In this month’s revision to the state budget, California Governor Arnold Schwarzenegger decided to fund Cal Grants. The financial aid program provides aid to California undergraduates as well as vocation training for students and those in teacher certification programs.
Cal grants are the largest source of California state aid. Up to $9,700 per year is available to qualified students and can be applied to tuition, room and board, or books and other supplies.
In the governor’s January budget proposal, Schwarzenegger had funded the UC at approximately $370 million along with an elimination of competitive Cal Grants.
However, Schwarzenegger has changed his mind on the issue.
“While state programs and services have experienced difficult cuts over the past few years, the governor drew the line at education this year,” said the Governor’s Office Spokesperson Andrea McCarthy. “Education is vital to the future of California and the governor knows that, which is exactly why he kept his promise to increase funding for higher education and fully fund Cal Grants.”
The decision has drawn the fire of some Democratic lawmakers, particularly since the May revise calls for the complete elimination of CalWorks, the state’s welfare-to-work program and significant cuts to In-Home Supportive Services (IHSS), the state’s alternative to out-of-home care for seniors and disabled children.
“The governor should not be pitting students against seniors and the disabled,” said Rep. Mariko Yamada (D-Davis) from the Eighth District.

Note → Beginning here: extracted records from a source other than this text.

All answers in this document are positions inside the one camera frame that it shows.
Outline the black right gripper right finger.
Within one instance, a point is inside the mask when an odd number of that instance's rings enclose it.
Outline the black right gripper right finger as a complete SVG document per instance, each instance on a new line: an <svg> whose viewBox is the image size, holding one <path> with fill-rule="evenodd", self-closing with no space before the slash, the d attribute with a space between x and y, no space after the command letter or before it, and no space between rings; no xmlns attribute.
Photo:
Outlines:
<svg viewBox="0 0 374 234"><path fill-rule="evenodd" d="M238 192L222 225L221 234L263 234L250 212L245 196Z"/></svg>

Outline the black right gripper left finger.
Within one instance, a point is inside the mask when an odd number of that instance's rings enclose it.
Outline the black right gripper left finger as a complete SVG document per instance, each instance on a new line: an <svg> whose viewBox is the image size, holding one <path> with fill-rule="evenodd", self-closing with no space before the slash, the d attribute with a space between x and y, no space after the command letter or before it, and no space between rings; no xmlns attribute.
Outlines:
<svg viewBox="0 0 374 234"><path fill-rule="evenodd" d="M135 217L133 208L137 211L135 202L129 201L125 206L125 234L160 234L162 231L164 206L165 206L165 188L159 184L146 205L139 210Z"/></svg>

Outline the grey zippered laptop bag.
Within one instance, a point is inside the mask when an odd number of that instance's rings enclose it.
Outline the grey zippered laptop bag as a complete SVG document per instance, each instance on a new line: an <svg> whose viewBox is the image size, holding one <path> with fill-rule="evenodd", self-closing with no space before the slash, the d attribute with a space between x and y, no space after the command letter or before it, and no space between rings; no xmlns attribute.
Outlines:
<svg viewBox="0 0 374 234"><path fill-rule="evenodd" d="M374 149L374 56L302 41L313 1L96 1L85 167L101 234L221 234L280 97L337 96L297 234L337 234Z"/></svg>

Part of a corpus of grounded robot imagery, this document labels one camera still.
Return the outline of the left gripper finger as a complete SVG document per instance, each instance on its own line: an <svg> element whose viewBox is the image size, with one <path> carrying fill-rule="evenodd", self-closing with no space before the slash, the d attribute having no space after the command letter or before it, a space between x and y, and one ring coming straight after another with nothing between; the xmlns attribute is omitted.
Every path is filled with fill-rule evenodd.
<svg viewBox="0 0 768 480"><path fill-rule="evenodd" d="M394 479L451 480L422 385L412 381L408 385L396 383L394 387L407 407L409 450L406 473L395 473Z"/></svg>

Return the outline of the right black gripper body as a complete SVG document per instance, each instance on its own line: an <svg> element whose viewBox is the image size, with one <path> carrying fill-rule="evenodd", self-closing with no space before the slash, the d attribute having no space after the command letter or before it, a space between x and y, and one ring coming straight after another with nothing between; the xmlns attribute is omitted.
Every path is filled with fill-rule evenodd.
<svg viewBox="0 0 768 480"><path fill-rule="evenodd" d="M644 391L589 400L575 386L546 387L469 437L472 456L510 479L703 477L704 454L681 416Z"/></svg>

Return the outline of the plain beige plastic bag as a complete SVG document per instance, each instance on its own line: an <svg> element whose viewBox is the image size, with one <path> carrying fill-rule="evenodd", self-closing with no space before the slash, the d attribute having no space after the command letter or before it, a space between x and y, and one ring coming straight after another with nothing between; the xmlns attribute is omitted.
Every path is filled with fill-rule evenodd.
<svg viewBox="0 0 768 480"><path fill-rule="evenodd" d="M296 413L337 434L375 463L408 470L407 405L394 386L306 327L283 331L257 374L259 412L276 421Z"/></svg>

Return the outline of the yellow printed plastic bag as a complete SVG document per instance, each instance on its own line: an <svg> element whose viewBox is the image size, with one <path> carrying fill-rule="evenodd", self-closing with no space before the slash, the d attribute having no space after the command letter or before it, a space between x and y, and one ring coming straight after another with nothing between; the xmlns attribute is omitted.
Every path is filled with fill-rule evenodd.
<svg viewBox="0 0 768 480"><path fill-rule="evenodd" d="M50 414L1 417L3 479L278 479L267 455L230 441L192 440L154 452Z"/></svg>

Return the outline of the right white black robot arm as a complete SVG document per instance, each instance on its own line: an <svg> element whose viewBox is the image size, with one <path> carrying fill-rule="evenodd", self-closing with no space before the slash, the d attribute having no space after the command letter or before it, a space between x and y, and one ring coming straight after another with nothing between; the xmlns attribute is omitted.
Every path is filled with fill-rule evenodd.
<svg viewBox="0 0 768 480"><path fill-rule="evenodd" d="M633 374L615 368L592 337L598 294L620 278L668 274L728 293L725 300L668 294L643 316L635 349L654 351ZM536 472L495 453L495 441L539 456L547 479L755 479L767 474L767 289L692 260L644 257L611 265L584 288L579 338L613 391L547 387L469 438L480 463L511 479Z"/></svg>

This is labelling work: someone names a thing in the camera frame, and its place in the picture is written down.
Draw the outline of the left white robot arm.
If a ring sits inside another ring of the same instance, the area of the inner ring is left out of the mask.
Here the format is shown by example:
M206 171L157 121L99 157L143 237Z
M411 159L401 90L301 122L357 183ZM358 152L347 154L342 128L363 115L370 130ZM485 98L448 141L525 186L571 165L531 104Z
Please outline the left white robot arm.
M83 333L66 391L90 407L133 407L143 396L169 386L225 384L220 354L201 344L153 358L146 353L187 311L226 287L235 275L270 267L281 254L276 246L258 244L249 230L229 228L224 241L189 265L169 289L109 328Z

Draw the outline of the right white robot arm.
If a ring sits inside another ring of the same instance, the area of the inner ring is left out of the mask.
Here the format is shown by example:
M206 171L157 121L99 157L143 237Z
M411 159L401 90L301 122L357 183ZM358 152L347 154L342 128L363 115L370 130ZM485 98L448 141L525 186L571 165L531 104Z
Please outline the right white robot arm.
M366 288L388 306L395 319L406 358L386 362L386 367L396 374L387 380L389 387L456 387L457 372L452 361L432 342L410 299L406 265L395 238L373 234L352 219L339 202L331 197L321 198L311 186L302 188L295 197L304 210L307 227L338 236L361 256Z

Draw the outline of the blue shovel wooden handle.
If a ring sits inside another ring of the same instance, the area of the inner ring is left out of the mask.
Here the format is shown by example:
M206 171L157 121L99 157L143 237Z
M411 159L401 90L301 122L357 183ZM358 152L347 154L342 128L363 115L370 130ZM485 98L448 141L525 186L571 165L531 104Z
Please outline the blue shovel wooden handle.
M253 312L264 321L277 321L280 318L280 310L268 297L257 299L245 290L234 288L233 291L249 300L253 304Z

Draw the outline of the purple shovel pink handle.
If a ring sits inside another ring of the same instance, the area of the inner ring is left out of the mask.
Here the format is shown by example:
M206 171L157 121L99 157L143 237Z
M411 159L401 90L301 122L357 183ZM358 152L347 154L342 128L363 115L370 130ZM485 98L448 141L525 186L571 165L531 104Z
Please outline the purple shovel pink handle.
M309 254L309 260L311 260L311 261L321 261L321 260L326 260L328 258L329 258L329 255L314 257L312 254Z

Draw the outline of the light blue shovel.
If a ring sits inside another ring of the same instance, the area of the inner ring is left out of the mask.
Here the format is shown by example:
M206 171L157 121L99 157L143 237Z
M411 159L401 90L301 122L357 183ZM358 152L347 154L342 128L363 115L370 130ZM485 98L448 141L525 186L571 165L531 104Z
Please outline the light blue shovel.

Yamada added there must be an honest assessment of all state funded programs and that cutting CalWorks and IHSS are job-killers because of the increasing amount of people working within the two programs.
“I believe education is an important part of driving our economy, but eliminating jobs at this critical point in our recovery is not a viable plan either,” Yamada said.
During the question and answer session after the May revise, the governor offered his thoughts on the proposed cuts.
“It is painful to make those cuts,” he said. “It is painful for me and for, I think, our entire team and Cabinet Secretaries and everyone in the Capitol, that we have to create those eliminations of certain programs. But we are forced to do it.”
The University of California expressed its appreciation for the governor’s budget revisions.
“We are extremely grateful that the governor has made higher education a top priority in his proposed budget,” said Leslie Sepuka, a UC spokesperson. “We especially applaud the governor’s decision to fully fund Cal Grants, which are critical to the future of so many low- and middle- income students across the state.”